__TASK GOAL__: Reproduce only the lines that run from the line with "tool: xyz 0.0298" to the last line of the material, both ends included, exactly as they appear.

__PROVIDED DATA__:
——————————

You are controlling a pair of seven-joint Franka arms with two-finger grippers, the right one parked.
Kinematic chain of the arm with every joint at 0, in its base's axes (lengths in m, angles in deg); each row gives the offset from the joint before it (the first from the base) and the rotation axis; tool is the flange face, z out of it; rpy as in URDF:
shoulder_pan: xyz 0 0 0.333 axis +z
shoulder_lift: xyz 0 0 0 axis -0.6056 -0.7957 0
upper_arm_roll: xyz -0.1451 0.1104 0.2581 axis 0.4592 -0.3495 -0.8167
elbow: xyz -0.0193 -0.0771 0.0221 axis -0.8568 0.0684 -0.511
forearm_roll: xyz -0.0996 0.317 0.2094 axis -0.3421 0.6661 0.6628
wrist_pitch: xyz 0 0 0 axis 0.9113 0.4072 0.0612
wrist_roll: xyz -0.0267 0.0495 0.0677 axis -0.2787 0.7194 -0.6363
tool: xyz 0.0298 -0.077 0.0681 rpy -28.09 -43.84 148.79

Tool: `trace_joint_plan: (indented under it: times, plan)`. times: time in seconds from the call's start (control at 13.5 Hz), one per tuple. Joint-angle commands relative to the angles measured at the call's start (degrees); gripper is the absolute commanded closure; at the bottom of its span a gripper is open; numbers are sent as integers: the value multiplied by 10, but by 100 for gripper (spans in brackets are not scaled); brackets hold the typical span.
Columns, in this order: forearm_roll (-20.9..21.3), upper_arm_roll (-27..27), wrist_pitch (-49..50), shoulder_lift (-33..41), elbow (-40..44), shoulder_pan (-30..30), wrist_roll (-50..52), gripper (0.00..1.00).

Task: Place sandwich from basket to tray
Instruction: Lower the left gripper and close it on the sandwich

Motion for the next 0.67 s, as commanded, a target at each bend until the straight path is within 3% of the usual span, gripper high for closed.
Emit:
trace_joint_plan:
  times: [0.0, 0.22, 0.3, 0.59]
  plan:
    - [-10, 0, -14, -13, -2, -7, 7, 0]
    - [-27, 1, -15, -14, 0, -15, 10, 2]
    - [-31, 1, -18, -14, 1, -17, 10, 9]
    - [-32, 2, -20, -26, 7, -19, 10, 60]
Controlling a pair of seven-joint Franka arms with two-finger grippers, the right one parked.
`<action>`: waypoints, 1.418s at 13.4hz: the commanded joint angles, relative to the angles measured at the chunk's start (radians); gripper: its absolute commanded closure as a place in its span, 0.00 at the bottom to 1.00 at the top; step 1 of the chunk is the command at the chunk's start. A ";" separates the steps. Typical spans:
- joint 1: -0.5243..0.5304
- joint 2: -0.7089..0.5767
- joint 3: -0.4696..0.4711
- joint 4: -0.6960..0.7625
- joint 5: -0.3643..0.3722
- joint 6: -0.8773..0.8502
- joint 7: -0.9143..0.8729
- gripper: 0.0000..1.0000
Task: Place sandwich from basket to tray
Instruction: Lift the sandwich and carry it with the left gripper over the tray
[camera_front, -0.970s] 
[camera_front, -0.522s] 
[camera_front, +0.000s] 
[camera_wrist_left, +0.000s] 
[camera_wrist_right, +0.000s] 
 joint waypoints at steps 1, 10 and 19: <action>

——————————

__REPLY__:
tool: xyz 0.0298 -0.077 0.0681 rpy -28.09 -43.84 148.79

Tool: `trace_joint_plan: (indented under it: times, plan)`. times: time in seconds from the call's start (control at 13.5 Hz), one per tuple. Joint-angle commands relative to the angles measured at the call's start (degrees); gripper is the absolute commanded closure; at the bottom of its span a gripper is open; numbers are sent as integers: the value multiplied by 10, but by 100 for gripper (spans in brackets are not scaled); brackets hold the typical span.
Columns, in this order: forearm_roll (-20.9..21.3), upper_arm_roll (-27..27), wrist_pitch (-49..50), shoulder_lift (-33..41), elbow (-40..44), shoulder_pan (-30..30), wrist_roll (-50..52), gripper (0.00..1.00).

Task: Place sandwich from basket to tray
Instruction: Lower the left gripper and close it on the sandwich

Motion for the next 0.67 s, as commanded, a target at each bend until the straight path is within 3% of the usual span, gripper high for closed.
Emit:
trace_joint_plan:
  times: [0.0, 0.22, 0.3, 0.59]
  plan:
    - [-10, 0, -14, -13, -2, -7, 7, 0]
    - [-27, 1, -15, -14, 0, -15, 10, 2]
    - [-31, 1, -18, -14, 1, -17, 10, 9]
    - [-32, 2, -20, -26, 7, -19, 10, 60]
Controlling a pair of seven-joint Franka arms with two-finger grippers, the right one parked.
`<action>`: waypoints, 1.418s at 13.4hz: the commanded joint angles, relative to the angles measured at the chunk's start (radians); gripper: its absolute commanded closure as a place in its span, 0.00 at the bottom to 1.00 at the top; step 1 of the chunk is the command at the chunk's start. A ";" separates the steps. Typical spans:
- joint 1: -0.5243..0.5304
- joint 2: -0.7089..0.5767
- joint 3: -0.4696..0.4711
- joint 4: -0.6960..0.7625
- joint 5: -0.3643..0.3722
- joint 6: -0.8773..0.8502
- joint 7: -0.9143..0.8729
- gripper: 0.0000..1.0000
Task: Place sandwich from basket to tray
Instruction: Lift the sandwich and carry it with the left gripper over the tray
[camera_front, -0.970s] 
[camera_front, -0.522s] 
[camera_front, +0.000s] 
[camera_wrist_left, +0.000s] 
[camera_wrist_right, +0.000s] 
 joint waypoints at steps 1, 10 and 19: <action>

The response to this exercise has been given in full.